Gêmeas podem voltar para casa até o fim deste mês

Thiago Rodrigues
Por: Thiago Rodrigues
04/12/2018 às 11h22 Atualizada em 04/12/2018 às 11h22
Gêmeas podem voltar para casa até o fim deste mês
Foto: Reprodução
"As meninas continuam surpreendendo. Ainda está em processo de decisão, mas os pais estão pensando em voltar nas próximos semanas", contou ao O POVO o médico cearense Eduardo Jucá. Segundo o neurocirurgião, que acompanha o caso desde o início, a viagem de volta é possível do ponto de vista médico.
Movimentando bem os membros, mexendo no celular, as meninas têm reagido bem a estímulos. "Elas já estão sorrindo, brincando com objetos, sustentado o pescoço - coisa que não faziam antes. A gente estimula e elas respondem. A gargalhada é a melhor resposta desse processo todo".
Até a separação final, em 28 de outubro, o procedimento foi realizado em cinco etapas ao longo deste ano. Antes disso, as meninas viviam unidas pelo topo da cabeça, compartilhando parte do cérebro.
"As funções (cerebrais) estão todas presentes. O que precisa agora é a reabilitação, porque elas passaram dois anos, praticamente, sem poder serem estimuladas, sem se locomover. Se uma criança, que não é siamesa, não for estimulada, ela também teria alentecimento do desenvolvimento", esclarece.
Um fator positivo no caso é a neuroplasticidade, que é a capacidade natural do cérebro de adaptar as funções. "Quando uma área do cérebro tem dificuldade, outra assume. Essa capacidade é mais intensa nas crianças. A fisioterapia, o estímulos, a reabilitação em geral aumenta em muito a intensidade das novas conexões cerebrais".

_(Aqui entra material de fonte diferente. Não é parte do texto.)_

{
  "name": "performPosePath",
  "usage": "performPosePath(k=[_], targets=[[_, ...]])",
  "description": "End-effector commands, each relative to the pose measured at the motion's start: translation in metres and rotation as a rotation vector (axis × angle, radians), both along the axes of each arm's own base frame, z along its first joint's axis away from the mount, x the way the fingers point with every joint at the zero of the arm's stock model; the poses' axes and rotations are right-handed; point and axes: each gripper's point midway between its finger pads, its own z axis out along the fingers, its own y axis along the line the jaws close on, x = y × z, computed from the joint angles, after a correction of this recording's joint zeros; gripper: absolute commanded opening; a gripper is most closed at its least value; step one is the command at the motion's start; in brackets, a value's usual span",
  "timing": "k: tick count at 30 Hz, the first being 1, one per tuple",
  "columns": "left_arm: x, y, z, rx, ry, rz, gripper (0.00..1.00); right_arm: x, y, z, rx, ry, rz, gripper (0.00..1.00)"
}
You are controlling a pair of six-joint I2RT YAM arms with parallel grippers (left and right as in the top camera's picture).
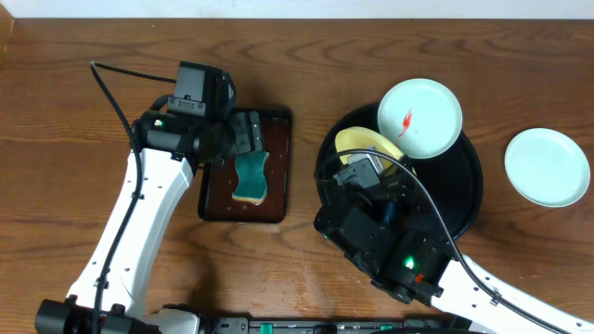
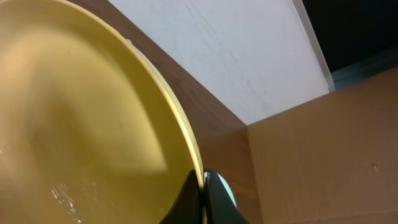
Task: Clean dirty plates on tray and stack at the side
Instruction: 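Lift the yellow plate off the black tray with the right gripper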
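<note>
My right gripper is shut on the rim of the yellow plate and holds it lifted and tilted on edge. From overhead the yellow plate shows over the black round tray, partly hidden by my right arm. A white plate with a red smear rests on the tray's far rim. A pale blue plate lies on the table at the right. My left gripper stands open over the far end of the teal sponge.
The sponge lies in a small brown rectangular tray left of the black tray. My left arm reaches along the table's left side. A white wall and a cardboard box fill the right wrist view's background.
My right arm has shifted a little to the left and the yellow plate is tilted further, with more wall behind it. The left arm and the sponge have not moved.
First my left gripper held the sponge on the yellow plate in the black tray while my right gripper gripped its rim. Then the sponge was held over the brown tray. Later it lay there, and the right gripper held the plate lifted on edge, as now.
</note>
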Motion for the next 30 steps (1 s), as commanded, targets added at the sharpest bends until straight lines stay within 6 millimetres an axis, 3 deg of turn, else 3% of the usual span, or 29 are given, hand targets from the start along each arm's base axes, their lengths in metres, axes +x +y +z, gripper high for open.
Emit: performPosePath(k=[1,30], targets=[[0.0033,0.0000,0.0053,-0.003,-0.012,0.003,0.85,-0.0013,-0.0030,0.0104,-0.003,-0.038,-0.016,0.01],[0.0032,0.0000,0.0053,-0.003,-0.012,0.003,0.85,-0.0011,-0.0026,0.0107,-0.023,-0.031,-0.010,0.01]])
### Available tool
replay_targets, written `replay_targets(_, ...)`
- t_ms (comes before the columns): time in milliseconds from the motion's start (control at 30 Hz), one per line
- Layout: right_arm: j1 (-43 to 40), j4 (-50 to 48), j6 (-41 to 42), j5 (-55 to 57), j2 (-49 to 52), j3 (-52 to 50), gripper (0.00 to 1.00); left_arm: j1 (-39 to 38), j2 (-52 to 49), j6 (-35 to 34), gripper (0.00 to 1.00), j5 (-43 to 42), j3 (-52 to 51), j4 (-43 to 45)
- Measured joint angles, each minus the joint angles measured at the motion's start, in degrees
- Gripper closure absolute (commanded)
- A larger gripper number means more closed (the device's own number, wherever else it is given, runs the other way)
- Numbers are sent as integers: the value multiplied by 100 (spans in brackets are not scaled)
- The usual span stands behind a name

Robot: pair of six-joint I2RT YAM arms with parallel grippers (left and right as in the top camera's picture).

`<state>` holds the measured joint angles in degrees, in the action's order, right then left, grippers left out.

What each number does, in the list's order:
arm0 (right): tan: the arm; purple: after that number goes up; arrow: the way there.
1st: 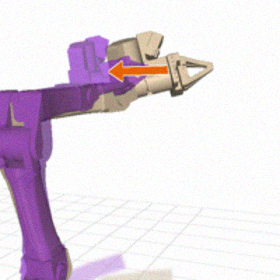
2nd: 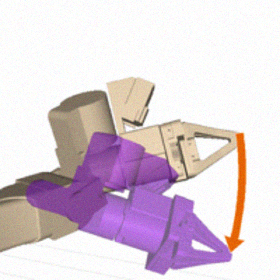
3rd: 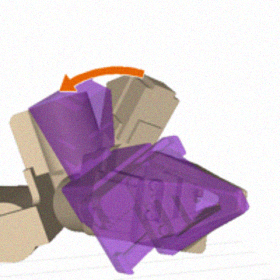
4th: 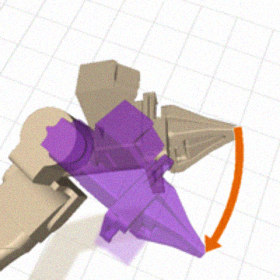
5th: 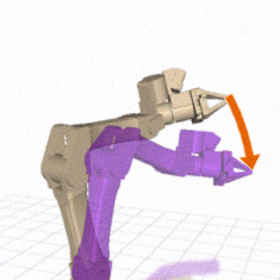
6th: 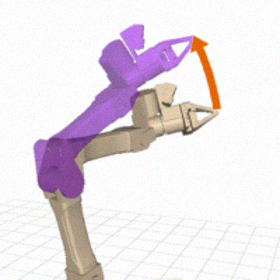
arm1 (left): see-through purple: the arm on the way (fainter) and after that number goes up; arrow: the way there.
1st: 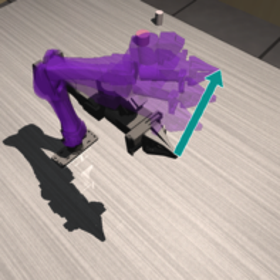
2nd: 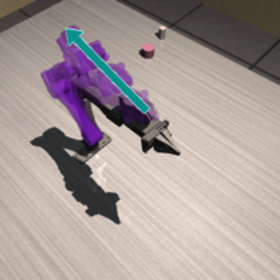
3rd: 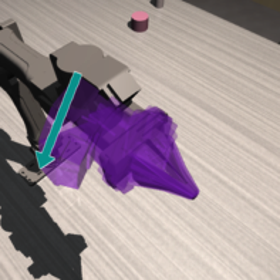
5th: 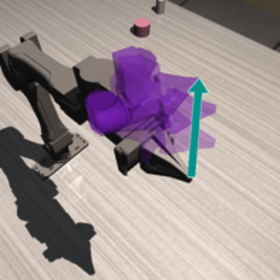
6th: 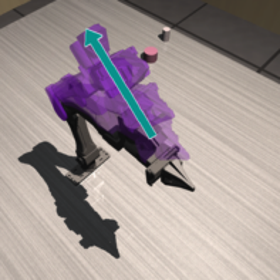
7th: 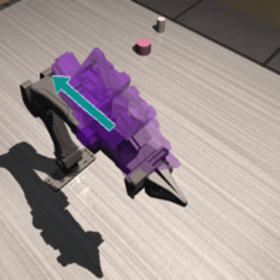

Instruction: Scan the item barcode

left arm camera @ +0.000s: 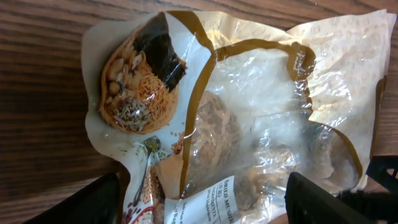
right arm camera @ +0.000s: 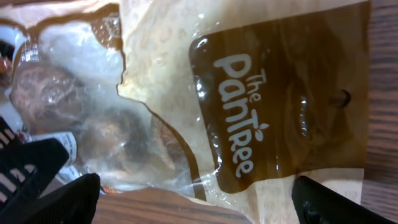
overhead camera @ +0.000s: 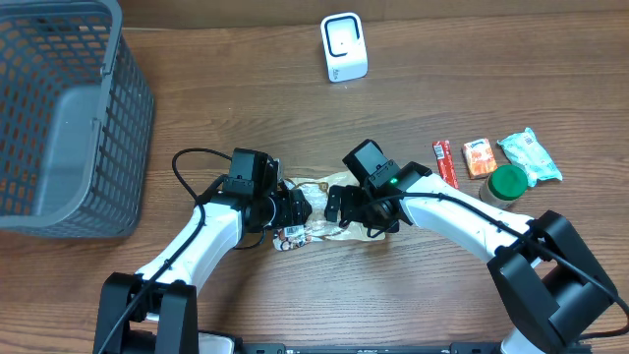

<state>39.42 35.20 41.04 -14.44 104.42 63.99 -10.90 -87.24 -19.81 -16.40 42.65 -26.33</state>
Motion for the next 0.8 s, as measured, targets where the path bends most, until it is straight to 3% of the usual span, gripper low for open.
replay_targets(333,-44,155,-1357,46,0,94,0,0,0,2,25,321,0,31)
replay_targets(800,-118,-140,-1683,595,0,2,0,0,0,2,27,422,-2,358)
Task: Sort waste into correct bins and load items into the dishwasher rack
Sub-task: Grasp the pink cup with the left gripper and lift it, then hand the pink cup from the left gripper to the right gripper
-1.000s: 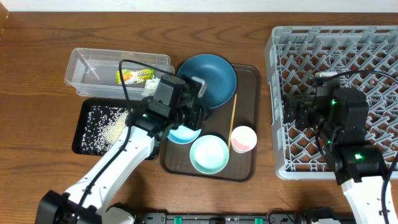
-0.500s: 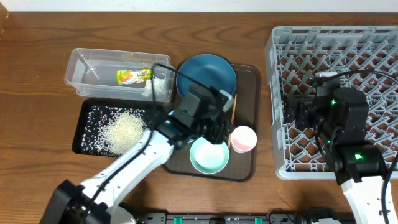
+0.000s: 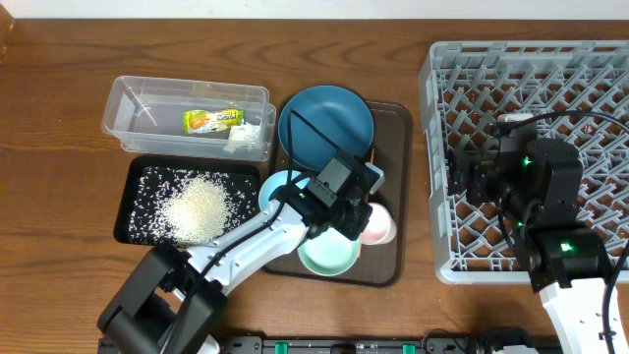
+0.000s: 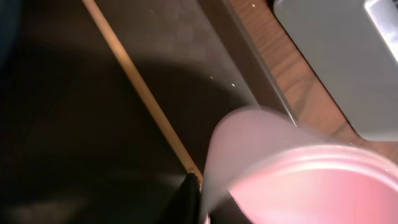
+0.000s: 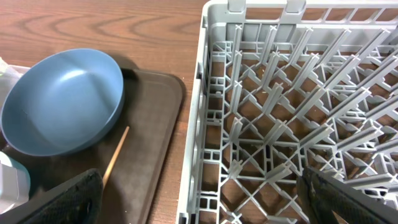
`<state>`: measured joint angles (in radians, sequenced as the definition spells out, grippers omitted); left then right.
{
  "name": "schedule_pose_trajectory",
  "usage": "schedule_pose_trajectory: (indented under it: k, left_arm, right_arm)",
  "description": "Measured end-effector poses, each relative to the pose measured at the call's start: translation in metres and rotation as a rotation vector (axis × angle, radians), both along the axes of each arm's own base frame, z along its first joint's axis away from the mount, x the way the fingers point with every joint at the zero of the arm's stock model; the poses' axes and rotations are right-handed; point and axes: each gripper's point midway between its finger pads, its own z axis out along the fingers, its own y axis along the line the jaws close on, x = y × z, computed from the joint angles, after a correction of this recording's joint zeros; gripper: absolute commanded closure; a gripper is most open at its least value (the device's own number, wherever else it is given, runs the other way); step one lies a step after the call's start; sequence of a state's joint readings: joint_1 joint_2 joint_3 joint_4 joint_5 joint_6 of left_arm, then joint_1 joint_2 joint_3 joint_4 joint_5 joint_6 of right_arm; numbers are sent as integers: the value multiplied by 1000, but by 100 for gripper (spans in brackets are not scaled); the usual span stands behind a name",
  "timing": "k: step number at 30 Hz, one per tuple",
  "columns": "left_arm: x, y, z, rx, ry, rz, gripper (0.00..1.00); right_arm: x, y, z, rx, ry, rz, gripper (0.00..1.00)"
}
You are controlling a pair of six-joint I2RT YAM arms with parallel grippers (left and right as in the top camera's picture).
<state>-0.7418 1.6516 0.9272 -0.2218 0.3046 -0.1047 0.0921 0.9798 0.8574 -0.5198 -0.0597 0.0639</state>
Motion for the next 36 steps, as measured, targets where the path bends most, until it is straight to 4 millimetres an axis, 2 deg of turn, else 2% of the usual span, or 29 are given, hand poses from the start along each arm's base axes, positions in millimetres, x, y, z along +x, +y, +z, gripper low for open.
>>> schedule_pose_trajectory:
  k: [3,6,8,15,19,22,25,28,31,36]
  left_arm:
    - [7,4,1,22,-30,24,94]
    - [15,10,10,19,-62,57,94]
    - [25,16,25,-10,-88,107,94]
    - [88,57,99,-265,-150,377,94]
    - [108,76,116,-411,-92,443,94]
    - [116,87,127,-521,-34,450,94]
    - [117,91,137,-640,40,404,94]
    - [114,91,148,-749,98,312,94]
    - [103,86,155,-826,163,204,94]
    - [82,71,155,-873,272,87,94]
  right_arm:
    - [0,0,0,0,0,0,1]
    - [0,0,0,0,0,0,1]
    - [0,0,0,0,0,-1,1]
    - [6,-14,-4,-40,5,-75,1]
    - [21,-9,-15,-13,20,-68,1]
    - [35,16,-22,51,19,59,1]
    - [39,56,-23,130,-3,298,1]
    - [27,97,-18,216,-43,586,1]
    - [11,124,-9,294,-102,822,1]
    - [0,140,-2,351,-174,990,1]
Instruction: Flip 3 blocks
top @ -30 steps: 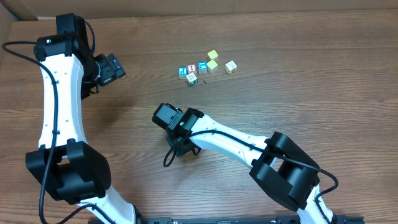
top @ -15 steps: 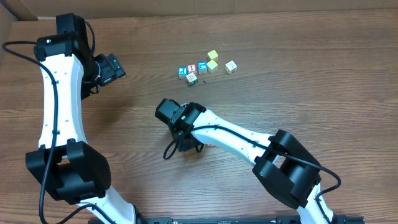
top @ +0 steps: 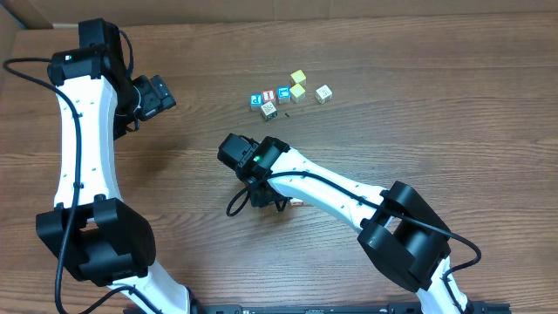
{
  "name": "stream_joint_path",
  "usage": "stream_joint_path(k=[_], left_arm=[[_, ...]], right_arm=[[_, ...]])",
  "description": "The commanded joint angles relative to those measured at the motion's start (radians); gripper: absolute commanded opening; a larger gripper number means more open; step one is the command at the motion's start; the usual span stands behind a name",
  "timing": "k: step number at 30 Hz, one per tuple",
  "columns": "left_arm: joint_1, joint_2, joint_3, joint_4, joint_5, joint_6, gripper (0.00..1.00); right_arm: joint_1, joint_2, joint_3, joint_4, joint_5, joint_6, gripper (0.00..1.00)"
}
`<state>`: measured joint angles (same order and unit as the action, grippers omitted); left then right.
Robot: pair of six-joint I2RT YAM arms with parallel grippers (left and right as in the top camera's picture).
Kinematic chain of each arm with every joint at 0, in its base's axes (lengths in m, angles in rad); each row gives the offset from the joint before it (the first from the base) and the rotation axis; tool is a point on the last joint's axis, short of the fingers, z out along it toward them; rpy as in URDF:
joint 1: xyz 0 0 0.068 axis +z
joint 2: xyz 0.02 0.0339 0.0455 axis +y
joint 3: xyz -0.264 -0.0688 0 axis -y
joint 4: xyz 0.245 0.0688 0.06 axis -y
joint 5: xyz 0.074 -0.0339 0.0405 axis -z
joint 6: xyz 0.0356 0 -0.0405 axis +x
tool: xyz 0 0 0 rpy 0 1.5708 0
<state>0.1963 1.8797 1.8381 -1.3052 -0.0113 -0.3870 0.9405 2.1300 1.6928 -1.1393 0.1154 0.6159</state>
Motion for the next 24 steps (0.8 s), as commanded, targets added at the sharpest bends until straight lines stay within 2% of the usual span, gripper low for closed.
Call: stream_joint_path(k=[1,14,18,24], left_arm=[[-0.007,0.007,0.023,0.001,0.004,-0.002,1.00],[-0.007,0.007,0.023,0.001,0.004,-0.002,1.00],[-0.007,0.007,0.023,0.001,0.004,-0.002,1.00],[-0.007,0.007,0.023,0.001,0.004,-0.003,1.00]], right_arm=[[0.001,-0.023,0.023,-0.011,0.015,0.040,0.37],[0.001,-0.023,0.023,-0.010,-0.004,0.043,0.37],[0.001,-0.023,0.023,0.000,-0.004,0.043,0.49],[0.000,-0.023,0.024,0.056,-0.004,0.000,0.53]])
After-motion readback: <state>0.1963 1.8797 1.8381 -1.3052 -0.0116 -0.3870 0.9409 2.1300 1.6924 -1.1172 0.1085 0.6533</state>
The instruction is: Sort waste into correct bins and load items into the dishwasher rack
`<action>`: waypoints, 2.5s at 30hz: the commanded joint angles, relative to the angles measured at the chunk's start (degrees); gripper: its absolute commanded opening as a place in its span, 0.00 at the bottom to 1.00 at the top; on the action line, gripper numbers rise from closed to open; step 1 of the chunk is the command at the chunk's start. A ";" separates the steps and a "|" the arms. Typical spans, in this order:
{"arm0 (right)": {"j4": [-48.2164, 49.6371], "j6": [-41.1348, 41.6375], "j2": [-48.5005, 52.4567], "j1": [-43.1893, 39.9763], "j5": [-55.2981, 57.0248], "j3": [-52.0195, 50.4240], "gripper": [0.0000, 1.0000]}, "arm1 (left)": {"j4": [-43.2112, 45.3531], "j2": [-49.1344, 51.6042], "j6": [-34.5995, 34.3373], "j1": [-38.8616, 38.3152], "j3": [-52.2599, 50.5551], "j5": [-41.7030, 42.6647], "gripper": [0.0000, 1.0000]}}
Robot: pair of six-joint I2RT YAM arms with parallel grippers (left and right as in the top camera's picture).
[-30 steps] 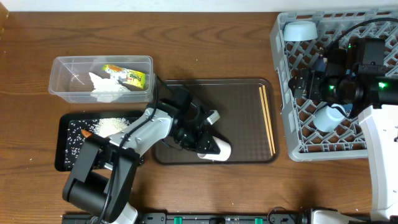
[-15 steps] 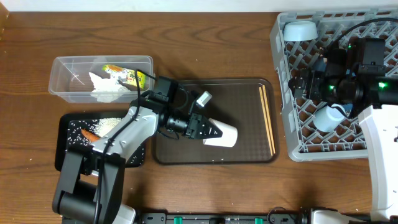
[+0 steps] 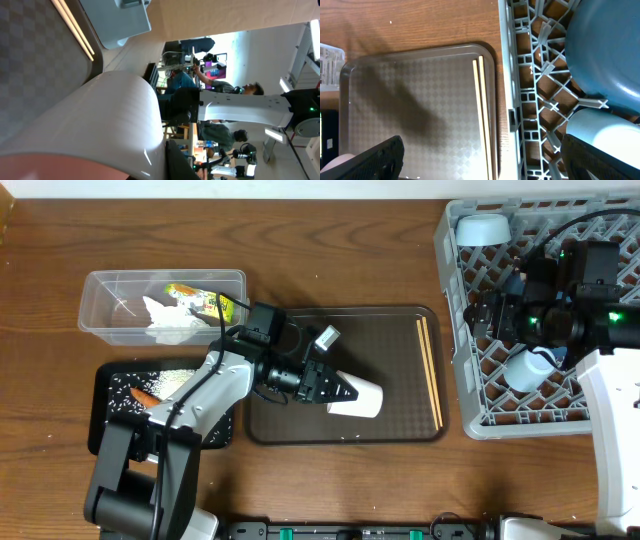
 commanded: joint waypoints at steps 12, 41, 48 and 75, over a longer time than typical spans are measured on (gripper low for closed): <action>0.20 0.26 -0.31 0.87 -0.22 0.09 0.99 | 4.15 -0.55 -2.34 -0.02 0.76 1.44 0.06; -10.60 3.34 -0.31 9.77 -30.36 -4.66 0.91 | 66.03 -0.55 -55.17 -5.66 0.76 3.39 0.06; -4.42 3.85 -0.31 9.49 -37.70 -4.66 0.91 | 66.03 -0.55 -55.17 -5.64 0.76 5.05 0.06; 6.47 -27.47 -0.31 10.67 -41.79 -15.89 0.91 | 66.01 -0.55 -72.85 -1.84 0.76 6.38 0.06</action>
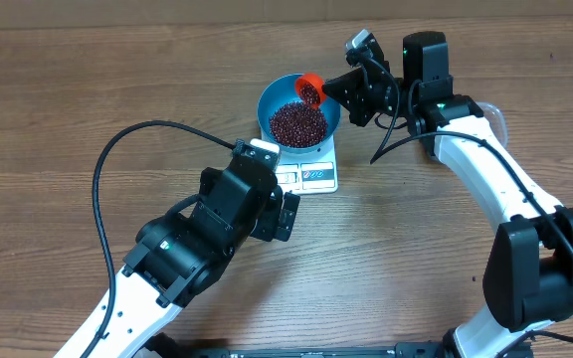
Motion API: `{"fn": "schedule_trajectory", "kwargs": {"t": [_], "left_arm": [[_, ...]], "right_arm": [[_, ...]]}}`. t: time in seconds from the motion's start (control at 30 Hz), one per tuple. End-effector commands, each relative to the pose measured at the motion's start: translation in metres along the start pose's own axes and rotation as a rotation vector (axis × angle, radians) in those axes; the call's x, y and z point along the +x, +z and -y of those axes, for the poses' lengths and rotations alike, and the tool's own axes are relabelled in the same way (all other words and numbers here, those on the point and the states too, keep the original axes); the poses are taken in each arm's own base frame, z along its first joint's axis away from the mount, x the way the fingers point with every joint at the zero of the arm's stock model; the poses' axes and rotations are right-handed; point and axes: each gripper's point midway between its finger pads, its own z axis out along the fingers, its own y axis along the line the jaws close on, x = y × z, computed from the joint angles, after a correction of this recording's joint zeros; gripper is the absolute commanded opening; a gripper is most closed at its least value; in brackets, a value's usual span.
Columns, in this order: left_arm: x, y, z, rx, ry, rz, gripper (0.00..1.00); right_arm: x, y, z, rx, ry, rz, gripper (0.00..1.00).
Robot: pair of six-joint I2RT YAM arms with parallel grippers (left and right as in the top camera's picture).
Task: Scoop item into bowl and weigh 150g on scale
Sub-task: 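Tip the red scoop over the blue bowl to pour beans in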
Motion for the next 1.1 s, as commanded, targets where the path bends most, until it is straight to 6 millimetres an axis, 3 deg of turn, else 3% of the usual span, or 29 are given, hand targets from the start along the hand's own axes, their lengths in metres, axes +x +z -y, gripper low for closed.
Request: {"fn": "schedule_trajectory", "kwargs": {"t": [0.0, 0.7, 1.07], "left_arm": [[0.0, 0.002, 0.001, 0.003, 0.019, -0.004, 1.0], [0.0, 0.002, 0.001, 0.003, 0.019, -0.004, 1.0], [0.0, 0.002, 0.001, 0.003, 0.019, -0.004, 0.99]], "right_arm": [[-0.007, 0.0, 0.001, 0.004, -0.058, 0.011, 0.04], [0.005, 0.0, -0.002, -0.015, -0.436, -0.031, 0.04], [0.002, 0.0, -0.002, -0.011, -0.506, -0.019, 0.04]]}}
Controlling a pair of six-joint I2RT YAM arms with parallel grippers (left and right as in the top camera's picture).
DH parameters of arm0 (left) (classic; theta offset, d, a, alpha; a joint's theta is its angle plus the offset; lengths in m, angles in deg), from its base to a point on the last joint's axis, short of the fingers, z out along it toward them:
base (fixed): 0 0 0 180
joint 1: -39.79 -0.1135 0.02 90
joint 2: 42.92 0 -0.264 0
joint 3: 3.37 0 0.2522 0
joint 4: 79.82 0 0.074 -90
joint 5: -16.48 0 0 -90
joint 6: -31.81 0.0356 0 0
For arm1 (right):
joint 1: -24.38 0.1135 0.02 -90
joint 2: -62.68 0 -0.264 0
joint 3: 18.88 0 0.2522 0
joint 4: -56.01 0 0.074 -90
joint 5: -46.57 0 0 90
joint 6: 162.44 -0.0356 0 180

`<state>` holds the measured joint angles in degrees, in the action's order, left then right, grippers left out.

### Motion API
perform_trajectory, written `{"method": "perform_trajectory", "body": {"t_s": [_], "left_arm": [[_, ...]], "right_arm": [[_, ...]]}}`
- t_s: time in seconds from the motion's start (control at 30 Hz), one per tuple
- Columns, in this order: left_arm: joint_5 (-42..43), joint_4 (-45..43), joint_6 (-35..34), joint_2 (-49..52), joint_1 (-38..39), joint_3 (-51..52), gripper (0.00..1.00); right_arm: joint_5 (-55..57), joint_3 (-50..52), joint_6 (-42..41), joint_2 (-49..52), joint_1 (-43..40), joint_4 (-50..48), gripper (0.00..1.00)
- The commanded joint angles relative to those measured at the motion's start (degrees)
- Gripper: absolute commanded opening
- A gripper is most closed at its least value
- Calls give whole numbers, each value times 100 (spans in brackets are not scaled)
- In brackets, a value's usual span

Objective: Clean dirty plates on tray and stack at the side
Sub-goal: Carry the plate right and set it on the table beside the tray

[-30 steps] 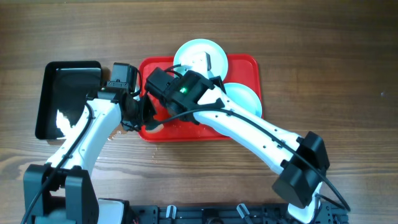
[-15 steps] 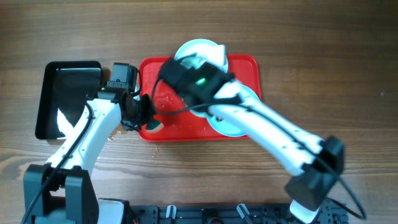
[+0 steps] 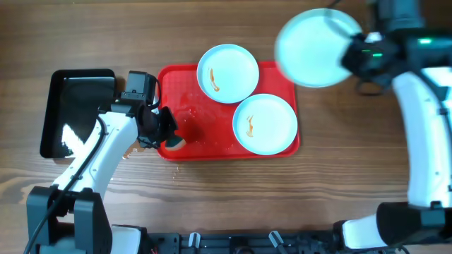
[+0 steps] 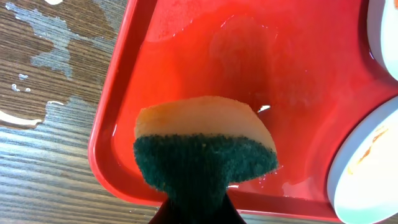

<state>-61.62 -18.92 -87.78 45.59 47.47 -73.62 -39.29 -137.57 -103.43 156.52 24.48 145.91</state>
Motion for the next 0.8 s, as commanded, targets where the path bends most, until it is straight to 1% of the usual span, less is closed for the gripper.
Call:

Para dar continuidade ao processo, que será longo e já se iniciou em Ribeirão Preto, Eduardo explica que há um planejamento para poder oferecer em Fortaleza o que as meninas necessitam: fisioterapia, fonoaudiologia, terapia ocupacional e psicologia. O médico adiantou que algumas opções de hospitais estão sendo estudadas e, como a família reside no distrito de Patacas, em Aquiraz (Região Metropolitana de Fortaleza), a localização poderá determinar a escolha.
Sobre o sucesso do caso, o médico atribui também à "corrente positiva" que  se criou. "As pessoas vêm conversar com a gente. Pessoas que não têm nada a ver e vêm se manifestar. Que se envolveram, torceram junto. Isso deu muita motivação para seguir num dos maiores desafios da medicina brasileira", agradece Jucá.